An ultrasensitive and point-of-care strategy for enzymes activity detection based on enzyme extends activators to unlock the ssDNase activity of CRISPR/Cas12a (EdU-CRISPR/Cas12a)

Abstract

• Proposing a concept of EdU-CRISPR/Cas12a firstly. • Applying the CRISPR/Cas12a into the detection of enzyme activity. • Achieving the ultrasensitive detection of T4 PNK, telomerase, or APE1 activity detection based on fluorescence assay. • Achieving the visible detection of T4 PNK, telomerase, or APE1 activity based on CRISPR-Cas12a-based lateral flow assay. As the indispensable parts of the beings, enzyme plays an essential role in guaranteeing the normal life activities of the organism. But abnormal enzyme activity may lead to the body dysfunction and even disease. Thus, establishing the simple, ultrasensitive, and timely detection of enzyme activity is of great significance to biomedical testing and diagnosis and treatment of disease. Here, we created a simple, ultrasensitive, and point-of-care strategy for T4 PNK, telomerase, or APE1 activity detection based on enzyme extends activators to unlock the ssDNase activity of CRISPR/Cas12a (EdU-CRISPR/Cas12a).
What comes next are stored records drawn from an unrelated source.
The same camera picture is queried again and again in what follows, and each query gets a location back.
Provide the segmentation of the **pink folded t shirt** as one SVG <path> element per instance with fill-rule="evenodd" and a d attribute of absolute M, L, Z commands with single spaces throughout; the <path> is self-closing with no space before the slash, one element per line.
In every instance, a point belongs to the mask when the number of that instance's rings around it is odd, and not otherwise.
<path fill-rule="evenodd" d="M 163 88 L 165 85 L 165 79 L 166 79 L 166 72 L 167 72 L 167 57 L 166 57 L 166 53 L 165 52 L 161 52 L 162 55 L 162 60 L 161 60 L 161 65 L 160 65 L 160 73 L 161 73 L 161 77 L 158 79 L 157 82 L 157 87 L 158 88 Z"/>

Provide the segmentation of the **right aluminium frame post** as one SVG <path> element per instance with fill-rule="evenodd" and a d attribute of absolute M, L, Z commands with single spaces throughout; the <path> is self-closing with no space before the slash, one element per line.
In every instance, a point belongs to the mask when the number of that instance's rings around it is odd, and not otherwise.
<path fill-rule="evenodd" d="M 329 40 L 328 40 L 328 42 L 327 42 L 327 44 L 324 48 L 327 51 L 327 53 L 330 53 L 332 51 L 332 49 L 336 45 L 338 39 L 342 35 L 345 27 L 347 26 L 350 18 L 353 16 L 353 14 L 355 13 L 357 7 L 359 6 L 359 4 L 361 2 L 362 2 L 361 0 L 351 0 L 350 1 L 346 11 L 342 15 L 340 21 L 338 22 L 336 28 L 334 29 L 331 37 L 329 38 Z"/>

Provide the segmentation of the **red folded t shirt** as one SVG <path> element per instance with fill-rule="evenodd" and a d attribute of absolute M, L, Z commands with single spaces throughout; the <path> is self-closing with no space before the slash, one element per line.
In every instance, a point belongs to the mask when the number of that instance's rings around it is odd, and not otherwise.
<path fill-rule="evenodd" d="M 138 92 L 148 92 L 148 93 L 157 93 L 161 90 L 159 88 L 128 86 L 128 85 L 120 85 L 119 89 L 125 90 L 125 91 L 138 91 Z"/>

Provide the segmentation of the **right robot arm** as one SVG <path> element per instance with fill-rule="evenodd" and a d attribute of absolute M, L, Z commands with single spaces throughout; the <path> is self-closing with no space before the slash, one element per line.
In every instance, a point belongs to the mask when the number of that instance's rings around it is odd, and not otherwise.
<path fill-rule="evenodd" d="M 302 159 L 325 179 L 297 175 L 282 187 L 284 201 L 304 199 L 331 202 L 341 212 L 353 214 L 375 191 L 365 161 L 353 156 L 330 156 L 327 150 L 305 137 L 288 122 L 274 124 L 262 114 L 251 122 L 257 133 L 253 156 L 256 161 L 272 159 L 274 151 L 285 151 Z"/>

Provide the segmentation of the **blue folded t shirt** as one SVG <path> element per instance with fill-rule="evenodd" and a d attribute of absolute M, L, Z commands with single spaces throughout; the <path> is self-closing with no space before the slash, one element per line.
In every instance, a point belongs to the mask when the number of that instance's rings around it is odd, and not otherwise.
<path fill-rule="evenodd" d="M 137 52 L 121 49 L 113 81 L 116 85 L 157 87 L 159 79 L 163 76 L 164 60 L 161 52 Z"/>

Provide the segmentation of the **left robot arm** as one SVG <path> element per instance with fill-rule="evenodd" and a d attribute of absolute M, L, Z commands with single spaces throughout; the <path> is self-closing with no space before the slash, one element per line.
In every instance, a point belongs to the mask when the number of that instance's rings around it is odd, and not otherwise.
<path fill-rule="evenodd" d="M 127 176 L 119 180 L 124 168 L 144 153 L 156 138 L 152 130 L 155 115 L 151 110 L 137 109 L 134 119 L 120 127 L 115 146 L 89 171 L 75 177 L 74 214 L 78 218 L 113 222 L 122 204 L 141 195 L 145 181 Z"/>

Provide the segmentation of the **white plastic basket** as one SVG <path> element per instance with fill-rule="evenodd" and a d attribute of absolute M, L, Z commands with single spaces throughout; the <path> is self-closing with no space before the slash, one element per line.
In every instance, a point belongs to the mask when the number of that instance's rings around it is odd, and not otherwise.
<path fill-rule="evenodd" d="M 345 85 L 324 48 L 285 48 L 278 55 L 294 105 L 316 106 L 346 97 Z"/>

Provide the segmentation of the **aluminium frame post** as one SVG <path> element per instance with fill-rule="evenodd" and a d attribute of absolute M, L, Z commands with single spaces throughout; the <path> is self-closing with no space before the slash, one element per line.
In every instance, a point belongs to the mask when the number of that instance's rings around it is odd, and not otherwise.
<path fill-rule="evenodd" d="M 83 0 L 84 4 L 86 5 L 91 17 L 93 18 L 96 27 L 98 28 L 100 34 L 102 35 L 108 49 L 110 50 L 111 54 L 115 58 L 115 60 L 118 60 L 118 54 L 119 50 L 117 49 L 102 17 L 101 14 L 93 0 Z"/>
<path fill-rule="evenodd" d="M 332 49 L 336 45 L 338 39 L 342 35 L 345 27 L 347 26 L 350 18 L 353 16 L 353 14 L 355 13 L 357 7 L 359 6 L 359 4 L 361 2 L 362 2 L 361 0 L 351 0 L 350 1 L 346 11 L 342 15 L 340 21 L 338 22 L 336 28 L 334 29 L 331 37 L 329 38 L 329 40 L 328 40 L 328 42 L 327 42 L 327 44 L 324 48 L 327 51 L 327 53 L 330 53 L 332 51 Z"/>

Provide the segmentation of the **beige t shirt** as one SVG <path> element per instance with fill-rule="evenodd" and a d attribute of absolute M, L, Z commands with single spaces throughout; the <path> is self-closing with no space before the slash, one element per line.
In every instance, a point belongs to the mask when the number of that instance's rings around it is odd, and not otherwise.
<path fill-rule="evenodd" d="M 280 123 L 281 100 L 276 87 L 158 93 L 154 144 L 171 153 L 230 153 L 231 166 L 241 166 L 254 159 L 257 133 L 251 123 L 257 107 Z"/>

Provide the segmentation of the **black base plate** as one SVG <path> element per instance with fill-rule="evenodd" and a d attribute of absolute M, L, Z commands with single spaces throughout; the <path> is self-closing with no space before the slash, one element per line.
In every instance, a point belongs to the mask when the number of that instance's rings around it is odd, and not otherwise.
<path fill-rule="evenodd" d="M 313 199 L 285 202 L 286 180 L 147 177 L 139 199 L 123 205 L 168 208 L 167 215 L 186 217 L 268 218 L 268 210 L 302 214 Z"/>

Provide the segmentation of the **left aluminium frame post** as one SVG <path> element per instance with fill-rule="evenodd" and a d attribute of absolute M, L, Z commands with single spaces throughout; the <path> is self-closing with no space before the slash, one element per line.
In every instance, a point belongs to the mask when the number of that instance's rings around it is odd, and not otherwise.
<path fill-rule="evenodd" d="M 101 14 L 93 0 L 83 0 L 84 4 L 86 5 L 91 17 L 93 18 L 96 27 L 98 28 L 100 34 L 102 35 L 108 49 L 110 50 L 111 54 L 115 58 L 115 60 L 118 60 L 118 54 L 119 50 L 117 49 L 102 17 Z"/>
We make full use of the enzymes’ activity, so that the primers are continuously extended to generate multiple activation regions which can initiate the ssDNase activity of the CRISPR/Cas12a. Based on fluorescence strategy, we achieved simple and ultrasensitive determination of T4 PNK, telomerase, or APE1 activity low to 1.48×10 −4 U/mL, 92.5 cells/mL, and 2.52×10 −4 U/mL, respectively. Besides, we achieved naked eye and timely detection of T4 PNK, telomerase, or APE1 activity low to 2.5×10 -3 U/mL, 9.25×10 2 cells/mL, and 2.5×10 -2 U/mL with the CRISPR-Cas12a-based lateral flow assay. We think the proposed EdU-CRISPR/Cas12a will play a meaningful role in establishing simple, ultrasensitive, and visual enzyme activity detection.